Forward scanning optical probes are used in various applications, including imaging, diagnostic and surgical devices. Forward scanning optical probes, or for short, scanning probes, emit light at a distal end of the scanning probe and scan the emitted light across a target region. In imaging applications, these scanning probes also collect the light, reflected from the target region, and deliver the collected light to an imaging system.
The scanning probes utilize scanning mechanisms, examples of which include microelectromechanical scanners and piezoelectric scanners. However, implementing these scanning mechanisms within the narrow confines of a scanning probe for medical applications, such as within a cannula of a medical endoprobe with a diameter of less than 1 mm, proved to be particularly challenging.
The scanning can be performed along a one dimensional (1D) line, or along two dimensional (2D) patterns. One design to achieve a 2D scanning capability includes a “paired angle rotation scanning” (PARS) probe. Such PARS probes have been suggested, e.g., for Optical Coherence Tomography (OCT) imaging applications. A PARS probe utilizes a pair of angle-cut GRIN lenses, one rotated by an outer cannula and the other counter-rotated in the opposite direction by an inner cannula, housed within the outer cannula. The synchronized counter-rotation of the two GRIN lenses can deflect and scan an OCT probe beam along a variety of 2D scanning patterns in the target region ahead, or forward, of the probe tip. It proved to be possible to design PARS probes with an outer diameter of 1.65 mm. However, PARS designs have their own limitations, as follows.
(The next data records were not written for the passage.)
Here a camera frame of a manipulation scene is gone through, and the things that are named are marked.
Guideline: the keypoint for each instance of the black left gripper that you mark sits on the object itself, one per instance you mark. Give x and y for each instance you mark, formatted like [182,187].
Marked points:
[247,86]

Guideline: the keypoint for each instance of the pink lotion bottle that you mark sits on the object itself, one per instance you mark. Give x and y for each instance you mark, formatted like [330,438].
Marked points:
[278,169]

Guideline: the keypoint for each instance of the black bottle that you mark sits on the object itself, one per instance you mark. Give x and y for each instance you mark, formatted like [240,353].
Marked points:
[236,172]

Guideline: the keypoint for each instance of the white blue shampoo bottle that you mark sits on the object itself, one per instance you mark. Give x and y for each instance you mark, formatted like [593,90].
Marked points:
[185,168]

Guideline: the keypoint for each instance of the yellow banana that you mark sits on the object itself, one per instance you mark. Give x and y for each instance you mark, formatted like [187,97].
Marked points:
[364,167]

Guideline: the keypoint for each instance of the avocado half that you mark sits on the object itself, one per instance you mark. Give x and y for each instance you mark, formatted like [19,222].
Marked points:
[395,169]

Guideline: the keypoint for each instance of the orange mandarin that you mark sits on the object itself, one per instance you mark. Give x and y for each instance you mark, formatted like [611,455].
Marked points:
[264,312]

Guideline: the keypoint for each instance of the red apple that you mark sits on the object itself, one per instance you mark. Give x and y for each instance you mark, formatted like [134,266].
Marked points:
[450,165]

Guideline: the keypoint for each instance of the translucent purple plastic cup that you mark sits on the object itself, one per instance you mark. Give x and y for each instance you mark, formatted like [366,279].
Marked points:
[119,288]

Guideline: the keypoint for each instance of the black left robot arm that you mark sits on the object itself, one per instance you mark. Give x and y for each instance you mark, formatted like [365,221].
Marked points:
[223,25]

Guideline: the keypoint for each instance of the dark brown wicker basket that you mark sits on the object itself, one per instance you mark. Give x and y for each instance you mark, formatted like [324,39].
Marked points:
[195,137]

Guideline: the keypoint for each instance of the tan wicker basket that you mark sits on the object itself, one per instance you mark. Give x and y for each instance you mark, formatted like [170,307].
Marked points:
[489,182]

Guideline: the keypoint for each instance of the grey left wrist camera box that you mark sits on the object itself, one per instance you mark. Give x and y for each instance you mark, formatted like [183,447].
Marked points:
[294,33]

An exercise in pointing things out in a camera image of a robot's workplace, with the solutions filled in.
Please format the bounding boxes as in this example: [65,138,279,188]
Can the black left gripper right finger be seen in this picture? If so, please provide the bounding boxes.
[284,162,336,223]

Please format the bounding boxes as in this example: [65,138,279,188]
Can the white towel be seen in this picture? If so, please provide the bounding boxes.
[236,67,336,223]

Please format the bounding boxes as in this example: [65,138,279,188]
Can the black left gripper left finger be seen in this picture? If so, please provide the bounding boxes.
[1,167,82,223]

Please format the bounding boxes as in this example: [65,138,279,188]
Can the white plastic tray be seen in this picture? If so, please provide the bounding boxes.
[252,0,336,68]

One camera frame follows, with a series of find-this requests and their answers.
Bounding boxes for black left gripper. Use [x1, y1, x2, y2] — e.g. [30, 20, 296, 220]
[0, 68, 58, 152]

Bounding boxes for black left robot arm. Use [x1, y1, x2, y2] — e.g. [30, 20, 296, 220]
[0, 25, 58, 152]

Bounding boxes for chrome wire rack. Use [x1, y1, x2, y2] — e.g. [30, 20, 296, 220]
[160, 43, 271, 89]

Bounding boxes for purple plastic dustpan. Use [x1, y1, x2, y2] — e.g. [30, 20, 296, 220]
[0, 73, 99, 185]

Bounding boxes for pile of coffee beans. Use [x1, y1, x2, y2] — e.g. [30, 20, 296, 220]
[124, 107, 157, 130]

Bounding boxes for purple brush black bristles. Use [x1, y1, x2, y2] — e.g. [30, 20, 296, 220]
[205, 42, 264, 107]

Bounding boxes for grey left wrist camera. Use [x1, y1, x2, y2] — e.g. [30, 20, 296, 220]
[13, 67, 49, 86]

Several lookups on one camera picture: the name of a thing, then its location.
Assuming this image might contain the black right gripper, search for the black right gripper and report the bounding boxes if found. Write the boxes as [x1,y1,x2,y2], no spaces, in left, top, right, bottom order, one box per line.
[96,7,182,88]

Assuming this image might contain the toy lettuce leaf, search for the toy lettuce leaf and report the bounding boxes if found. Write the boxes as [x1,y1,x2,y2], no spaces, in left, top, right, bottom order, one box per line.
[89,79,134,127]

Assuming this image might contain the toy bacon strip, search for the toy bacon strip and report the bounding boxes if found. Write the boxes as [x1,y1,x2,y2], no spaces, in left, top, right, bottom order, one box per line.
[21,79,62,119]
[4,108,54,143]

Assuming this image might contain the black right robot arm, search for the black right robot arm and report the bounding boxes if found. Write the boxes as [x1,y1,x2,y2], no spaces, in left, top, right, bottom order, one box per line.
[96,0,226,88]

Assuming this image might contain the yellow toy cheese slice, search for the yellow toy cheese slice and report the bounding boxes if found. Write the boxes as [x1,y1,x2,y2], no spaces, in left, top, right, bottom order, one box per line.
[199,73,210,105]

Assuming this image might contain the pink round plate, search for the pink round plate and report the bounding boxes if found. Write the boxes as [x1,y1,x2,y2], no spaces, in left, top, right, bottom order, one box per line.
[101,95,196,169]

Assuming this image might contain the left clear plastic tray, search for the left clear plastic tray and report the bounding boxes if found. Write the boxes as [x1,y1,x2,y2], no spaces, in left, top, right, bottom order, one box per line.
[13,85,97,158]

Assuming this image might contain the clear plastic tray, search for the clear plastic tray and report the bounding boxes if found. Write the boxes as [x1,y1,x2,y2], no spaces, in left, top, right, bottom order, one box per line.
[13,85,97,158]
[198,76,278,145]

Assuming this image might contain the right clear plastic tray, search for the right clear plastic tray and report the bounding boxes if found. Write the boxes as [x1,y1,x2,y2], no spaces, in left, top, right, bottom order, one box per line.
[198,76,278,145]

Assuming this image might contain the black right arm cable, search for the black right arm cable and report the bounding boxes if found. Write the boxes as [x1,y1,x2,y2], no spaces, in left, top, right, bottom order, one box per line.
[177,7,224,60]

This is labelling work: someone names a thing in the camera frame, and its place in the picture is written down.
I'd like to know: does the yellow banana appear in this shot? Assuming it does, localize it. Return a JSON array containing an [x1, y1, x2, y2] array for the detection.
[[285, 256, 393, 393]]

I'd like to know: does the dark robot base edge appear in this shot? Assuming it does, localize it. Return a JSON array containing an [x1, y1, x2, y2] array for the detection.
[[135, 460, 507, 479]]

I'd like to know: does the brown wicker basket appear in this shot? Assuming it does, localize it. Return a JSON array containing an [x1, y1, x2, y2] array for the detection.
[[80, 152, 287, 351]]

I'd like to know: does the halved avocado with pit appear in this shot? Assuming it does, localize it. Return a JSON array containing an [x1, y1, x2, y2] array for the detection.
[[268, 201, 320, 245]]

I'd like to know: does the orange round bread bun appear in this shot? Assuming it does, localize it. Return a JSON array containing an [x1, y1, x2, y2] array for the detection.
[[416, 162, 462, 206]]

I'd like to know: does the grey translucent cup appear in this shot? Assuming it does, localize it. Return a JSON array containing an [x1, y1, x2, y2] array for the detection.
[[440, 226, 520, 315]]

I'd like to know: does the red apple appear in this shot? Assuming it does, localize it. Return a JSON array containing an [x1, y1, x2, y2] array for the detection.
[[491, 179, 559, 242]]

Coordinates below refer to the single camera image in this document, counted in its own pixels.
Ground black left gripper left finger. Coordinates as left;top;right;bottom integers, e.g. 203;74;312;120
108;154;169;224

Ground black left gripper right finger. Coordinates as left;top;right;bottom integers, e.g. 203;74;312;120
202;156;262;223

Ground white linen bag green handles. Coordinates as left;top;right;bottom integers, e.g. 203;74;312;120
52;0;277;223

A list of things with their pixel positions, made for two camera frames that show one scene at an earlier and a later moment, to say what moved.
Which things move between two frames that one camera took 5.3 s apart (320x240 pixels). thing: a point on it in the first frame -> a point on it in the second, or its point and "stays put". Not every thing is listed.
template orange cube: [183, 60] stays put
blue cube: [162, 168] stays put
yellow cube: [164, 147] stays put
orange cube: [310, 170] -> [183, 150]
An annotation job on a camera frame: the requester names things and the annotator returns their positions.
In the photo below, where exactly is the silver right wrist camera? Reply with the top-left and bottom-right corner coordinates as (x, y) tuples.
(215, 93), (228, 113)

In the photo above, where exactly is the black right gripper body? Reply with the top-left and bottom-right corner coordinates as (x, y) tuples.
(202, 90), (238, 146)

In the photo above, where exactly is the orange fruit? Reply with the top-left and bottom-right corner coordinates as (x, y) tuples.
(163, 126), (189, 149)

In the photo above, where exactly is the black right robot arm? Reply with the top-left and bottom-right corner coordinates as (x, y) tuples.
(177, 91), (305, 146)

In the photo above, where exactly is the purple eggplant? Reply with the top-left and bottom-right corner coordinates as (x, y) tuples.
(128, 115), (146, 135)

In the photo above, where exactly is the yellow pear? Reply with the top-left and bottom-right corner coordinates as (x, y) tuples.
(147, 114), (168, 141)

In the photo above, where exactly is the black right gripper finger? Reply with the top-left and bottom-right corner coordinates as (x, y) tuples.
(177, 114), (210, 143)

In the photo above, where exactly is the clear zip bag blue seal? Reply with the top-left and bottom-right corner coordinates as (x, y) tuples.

1. The two counter-rotating cannulas of a PARS probe require challengingly high precision manufacturing.
2. Implementing some of the widely used scanning patterns can be another challenge. For example, to achieve a 1D linear scan, the two cannulas have to be counter-rotated at exactly the same angular velocity in opposite directions. Even a small difference, or mismatch, of the angular velocities disadvantageously results in a non-linear scan pattern, typically not even a closed loop.
Another example is the moving of the scanning beam to a specific point, e.g., to start a new scan. Doing so also requires that the two GRIN lenses are synchronously rotated by the same angle in opposite directions. If the rotations of the two GRIN lenses are not synchronized with high enough precision and end up moving the scanning beam to a shifted position, then the shift of the coordinates of the specific point needs to be compensated by a shift of the calibration of the imaging system.
Some systems attempt to improve the precision of the counter-rotation, but those systems typically introduce additional complexities into the already tight space of the probe.